Problem details: Whenever a line below holds the word "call", count it once; report the total and nothing else.

*** Information supplied

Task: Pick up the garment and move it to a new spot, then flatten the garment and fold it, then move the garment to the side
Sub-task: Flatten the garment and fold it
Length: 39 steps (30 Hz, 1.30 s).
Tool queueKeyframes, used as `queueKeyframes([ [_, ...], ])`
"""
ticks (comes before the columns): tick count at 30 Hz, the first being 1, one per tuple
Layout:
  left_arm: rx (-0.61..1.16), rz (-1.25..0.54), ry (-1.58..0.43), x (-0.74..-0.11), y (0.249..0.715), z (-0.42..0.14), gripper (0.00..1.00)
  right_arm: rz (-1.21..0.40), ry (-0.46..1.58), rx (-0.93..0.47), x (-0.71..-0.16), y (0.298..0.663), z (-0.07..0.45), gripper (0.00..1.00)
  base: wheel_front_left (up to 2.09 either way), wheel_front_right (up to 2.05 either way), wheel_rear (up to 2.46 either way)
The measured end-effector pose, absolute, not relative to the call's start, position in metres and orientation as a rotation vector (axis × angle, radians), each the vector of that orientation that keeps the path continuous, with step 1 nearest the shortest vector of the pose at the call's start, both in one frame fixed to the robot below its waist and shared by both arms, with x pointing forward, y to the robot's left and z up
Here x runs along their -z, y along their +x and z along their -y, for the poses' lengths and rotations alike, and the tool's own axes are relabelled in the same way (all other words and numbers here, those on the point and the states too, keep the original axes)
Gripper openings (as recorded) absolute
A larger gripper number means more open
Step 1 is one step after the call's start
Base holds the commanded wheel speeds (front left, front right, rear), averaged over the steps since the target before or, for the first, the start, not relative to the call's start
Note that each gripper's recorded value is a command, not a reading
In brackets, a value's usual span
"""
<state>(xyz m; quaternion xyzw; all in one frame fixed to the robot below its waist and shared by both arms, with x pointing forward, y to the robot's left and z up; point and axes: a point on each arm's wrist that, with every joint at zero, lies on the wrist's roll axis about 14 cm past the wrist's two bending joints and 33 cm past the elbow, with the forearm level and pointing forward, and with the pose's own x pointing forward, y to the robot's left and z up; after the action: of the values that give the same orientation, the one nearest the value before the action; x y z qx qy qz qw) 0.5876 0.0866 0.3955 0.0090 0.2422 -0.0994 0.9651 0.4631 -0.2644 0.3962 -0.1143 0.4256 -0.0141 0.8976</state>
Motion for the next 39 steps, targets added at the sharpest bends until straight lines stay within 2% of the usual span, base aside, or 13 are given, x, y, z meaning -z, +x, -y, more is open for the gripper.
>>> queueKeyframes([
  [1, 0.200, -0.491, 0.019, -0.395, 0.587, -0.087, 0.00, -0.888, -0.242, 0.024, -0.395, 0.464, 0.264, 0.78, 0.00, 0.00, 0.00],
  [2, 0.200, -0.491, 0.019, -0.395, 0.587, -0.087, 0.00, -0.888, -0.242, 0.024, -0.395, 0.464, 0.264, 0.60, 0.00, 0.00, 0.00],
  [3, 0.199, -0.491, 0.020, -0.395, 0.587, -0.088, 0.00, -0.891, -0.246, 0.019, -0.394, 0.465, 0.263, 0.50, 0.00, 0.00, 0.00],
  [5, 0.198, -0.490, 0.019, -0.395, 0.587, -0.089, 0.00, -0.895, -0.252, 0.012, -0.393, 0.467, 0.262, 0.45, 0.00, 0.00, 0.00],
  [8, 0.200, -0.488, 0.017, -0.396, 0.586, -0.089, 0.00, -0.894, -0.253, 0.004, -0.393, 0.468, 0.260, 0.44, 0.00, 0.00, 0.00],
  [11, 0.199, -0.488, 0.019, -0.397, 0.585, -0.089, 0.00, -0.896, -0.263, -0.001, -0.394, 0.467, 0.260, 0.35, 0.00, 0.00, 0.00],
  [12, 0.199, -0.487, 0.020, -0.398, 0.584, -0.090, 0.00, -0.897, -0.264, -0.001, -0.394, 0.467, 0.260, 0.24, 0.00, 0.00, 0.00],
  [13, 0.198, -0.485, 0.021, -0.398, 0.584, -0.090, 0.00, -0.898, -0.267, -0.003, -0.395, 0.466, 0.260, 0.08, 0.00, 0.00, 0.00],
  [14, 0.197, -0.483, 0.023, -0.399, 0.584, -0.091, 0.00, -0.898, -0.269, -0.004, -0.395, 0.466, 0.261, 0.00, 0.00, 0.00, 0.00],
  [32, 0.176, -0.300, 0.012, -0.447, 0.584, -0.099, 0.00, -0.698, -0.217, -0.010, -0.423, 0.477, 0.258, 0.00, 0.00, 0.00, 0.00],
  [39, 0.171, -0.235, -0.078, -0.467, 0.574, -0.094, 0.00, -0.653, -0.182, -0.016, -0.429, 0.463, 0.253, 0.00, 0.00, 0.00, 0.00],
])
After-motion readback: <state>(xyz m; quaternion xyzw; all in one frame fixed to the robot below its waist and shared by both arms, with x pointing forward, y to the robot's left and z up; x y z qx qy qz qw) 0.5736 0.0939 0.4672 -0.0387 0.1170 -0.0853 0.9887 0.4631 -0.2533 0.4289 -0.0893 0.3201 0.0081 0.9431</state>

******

Answer to this task: 3